**What the task requires**
Please, without the pictures, restate every entry exactly.

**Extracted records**

⁂

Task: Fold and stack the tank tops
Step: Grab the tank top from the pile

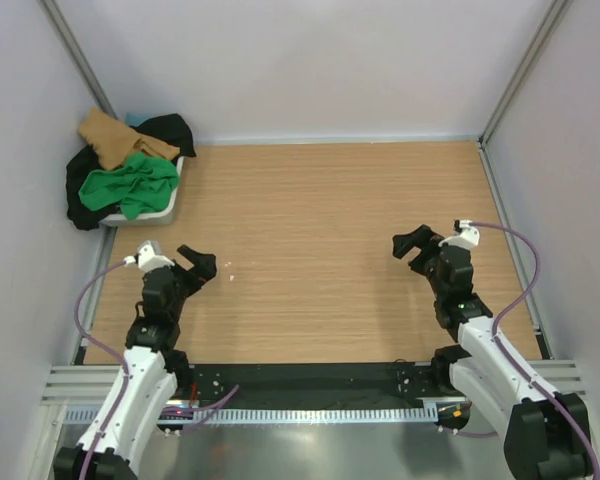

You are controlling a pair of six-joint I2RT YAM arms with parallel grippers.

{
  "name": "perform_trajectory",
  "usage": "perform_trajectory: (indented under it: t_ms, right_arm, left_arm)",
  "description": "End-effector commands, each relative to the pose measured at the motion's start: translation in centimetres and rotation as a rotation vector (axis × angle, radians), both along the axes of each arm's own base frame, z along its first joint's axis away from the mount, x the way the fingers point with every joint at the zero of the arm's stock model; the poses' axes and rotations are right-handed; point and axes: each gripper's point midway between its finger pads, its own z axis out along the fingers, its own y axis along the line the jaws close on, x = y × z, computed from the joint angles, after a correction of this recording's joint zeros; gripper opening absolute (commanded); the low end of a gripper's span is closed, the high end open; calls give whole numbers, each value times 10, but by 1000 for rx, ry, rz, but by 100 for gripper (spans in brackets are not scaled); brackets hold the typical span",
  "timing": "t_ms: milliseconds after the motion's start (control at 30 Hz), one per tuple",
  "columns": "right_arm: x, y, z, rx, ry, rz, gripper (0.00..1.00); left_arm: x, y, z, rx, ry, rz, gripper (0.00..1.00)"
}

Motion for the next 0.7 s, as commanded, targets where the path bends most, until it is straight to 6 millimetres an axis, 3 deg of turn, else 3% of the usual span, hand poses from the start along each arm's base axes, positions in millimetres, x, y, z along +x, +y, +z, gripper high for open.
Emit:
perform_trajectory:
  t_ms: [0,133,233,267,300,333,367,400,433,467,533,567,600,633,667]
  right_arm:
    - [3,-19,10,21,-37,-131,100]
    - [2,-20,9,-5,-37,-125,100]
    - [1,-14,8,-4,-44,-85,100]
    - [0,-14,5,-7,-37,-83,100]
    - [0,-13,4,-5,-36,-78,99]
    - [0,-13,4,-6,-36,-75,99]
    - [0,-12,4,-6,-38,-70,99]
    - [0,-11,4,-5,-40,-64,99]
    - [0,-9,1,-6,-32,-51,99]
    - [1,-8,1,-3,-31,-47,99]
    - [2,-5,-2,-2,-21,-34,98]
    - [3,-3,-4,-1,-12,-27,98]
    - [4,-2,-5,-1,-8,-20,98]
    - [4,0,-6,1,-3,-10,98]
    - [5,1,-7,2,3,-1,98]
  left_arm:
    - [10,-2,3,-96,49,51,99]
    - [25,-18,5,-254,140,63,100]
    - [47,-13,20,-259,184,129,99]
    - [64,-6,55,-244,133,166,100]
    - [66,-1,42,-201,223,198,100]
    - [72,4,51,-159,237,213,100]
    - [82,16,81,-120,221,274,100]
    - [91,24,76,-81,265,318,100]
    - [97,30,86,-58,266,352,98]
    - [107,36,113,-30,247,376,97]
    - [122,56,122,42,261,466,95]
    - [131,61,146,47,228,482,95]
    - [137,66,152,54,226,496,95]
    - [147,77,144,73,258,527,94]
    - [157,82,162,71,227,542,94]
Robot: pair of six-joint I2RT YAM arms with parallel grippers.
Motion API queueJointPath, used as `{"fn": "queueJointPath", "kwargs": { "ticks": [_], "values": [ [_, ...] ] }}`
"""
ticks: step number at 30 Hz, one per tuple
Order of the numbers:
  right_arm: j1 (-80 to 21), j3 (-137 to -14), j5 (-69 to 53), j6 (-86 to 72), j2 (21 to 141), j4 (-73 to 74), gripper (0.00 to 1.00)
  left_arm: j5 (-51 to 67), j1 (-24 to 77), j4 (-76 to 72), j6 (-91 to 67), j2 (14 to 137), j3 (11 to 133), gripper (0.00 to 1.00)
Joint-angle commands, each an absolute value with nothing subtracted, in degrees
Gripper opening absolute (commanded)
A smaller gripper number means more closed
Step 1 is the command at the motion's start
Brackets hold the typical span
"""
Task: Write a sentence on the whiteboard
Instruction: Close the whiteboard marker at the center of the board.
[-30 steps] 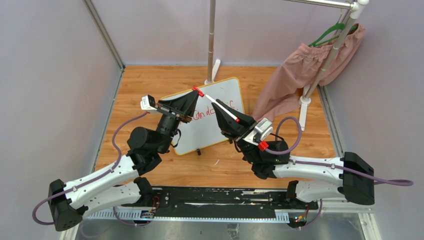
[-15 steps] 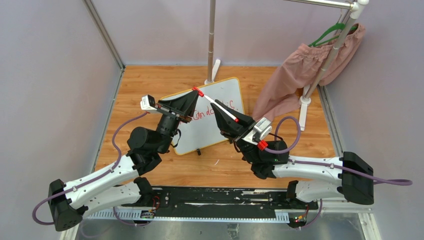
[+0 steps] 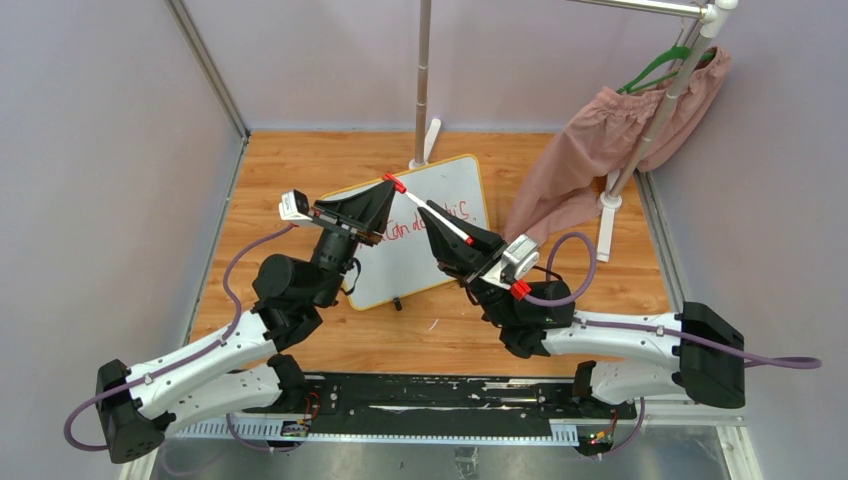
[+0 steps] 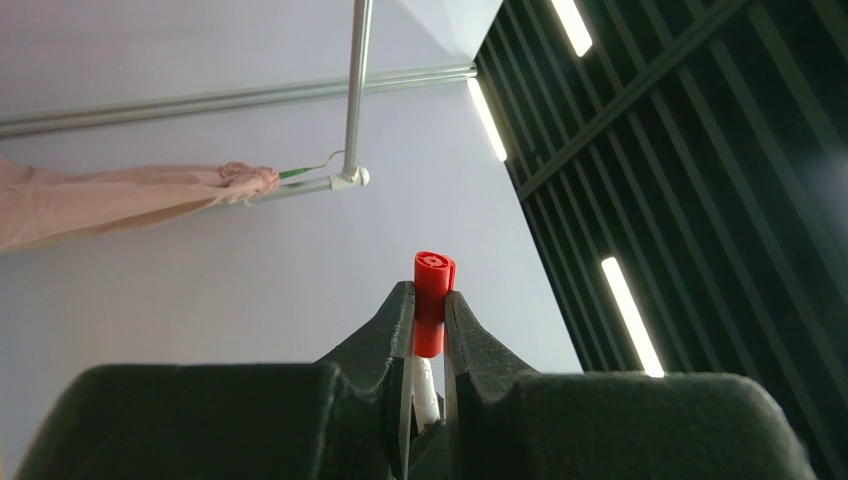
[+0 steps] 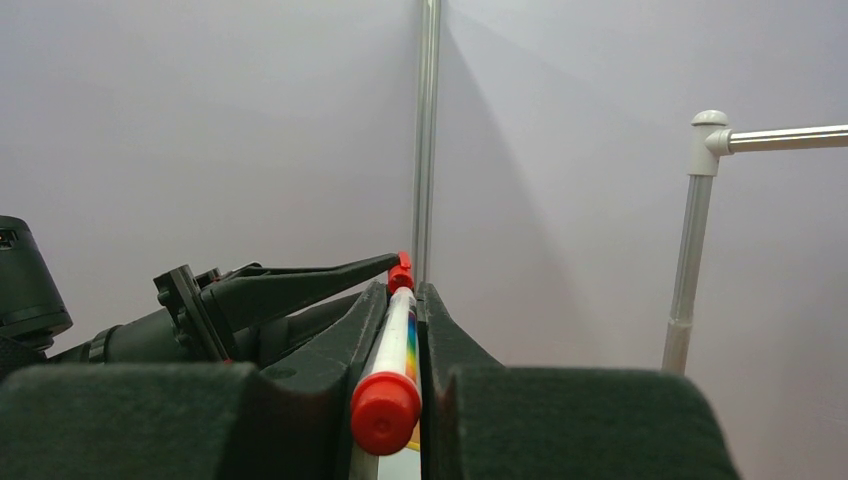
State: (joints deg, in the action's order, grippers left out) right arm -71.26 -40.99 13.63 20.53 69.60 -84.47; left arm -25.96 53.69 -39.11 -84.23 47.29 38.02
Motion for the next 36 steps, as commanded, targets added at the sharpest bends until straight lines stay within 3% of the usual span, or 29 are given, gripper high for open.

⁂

**Task result**
Task: Fold and stack the tank tops
Step: Grab the tank top from the pile


You are controlling a pair of six-joint I2RT YAM arms with parallel grippers.

{
  "name": "perform_trajectory",
  "usage": "perform_trajectory: (indented under it: t_ms, right_arm, left_arm)",
  "description": "End-effector commands, each relative to the pose measured at the motion's start: translation in centimetres and rotation as a rotation vector (axis × angle, radians), both along the axes of each arm's own base frame, z along its first joint's axis away from the mount, x the way the fingers point with every joint at the zero of the arm's stock model; the poses' axes and rotations are right-handed; point and axes: each gripper's point midway between its finger pads, its own z axis out along the fingers, its own y axis along the line the jaws close on, x = y × z, computed from the joint angles, after a correction of this recording's joint zeros; gripper opening absolute (commanded); the low end of a gripper's span is closed, the high end open; calls give whole numbers, each value times 10, but by 1000 for rx, ry, rz, but by 100 for gripper (spans in brackets are not scaled); brackets hold the typical span",
  "timing": "t_ms: milliseconds after the motion's start (control at 30 Hz), one per tuple",
  "columns": "right_arm: x, y, z, rx, ry, rz, gripper (0.00..1.00); left_arm: x, y, z, rx, ry, rz, gripper (0.00..1.00)"
}

Motion for the next 0.7 s, as commanded, targets where the path bends most, until it is straight to 6 millimetres an axis, 3 deg of turn, else 3% of the usual span, hand poses from the start along each arm's base axes, positions in millimetres, x, y, z along +x, +y, +z, gripper high for open.
Emit:
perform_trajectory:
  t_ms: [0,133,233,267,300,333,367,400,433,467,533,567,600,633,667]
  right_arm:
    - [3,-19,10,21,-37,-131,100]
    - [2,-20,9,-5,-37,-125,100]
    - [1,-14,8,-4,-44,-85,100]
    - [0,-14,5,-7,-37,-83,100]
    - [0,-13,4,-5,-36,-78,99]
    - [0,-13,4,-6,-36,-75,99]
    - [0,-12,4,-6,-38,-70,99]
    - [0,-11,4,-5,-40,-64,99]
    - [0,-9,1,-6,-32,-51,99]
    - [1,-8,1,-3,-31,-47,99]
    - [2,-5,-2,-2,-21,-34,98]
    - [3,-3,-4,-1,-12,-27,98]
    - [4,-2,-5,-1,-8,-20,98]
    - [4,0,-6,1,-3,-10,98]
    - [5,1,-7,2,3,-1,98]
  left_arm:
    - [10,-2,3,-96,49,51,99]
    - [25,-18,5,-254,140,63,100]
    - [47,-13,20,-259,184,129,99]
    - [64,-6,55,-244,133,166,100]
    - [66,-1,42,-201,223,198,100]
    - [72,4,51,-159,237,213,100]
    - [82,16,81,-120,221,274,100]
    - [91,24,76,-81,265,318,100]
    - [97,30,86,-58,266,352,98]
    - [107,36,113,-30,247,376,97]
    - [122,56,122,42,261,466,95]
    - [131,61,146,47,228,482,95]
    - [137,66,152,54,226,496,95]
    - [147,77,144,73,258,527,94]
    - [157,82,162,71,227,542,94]
Robot: pair of six-joint I2RT YAM arms with parallel grippers.
Motion API queueJointPath, used as `{"fn": "queueJointPath", "kwargs": { "ticks": [_], "values": [ [_, ...] ] }}`
"""
ticks: step number at 30 Hz, one per tuple
Order of the numbers:
  right_arm: j1 (-80 to 21), j3 (-137 to -14), j5 (-69 to 53), j6 (-86 to 72), j2 (21 to 141), j4 (-73 to 74), gripper (0.00 to 1.00)
  left_arm: j5 (-51 to 67), j1 (-24 to 77), j4 (-76 to 72), j6 (-91 to 67), j2 (14 to 137), j3 (11 to 133), gripper (0.00 to 1.00)
Joint-angle commands, each an absolute value with nothing subtracted, in degrees
Gripper opening absolute (commanded)
A smaller gripper number means more closed
Step 1 is the command at the motion's start
Brackets hold the typical span
"""
Task: Write a sentence on the whiteboard
Instruction: Close the whiteboard marker at the center of the board.
[-30 steps] 
[-15 steps] 
[+0 steps] 
[+0 steps] 
[+0 steps] 
State: (joints deg, in the action's order, grippers left out) right arm -71.26 -40.99 13.63 20.53 69.60 -84.47; left arm -25.96 53.69 -39.11 -84.23 47.29 38.02
Motion for the next 36 steps, as commanded, targets added at the sharpest bends until straight lines stay within 3% of the usual span, or 29 are given, gripper high for open.

Nothing else is needed to complete the exercise.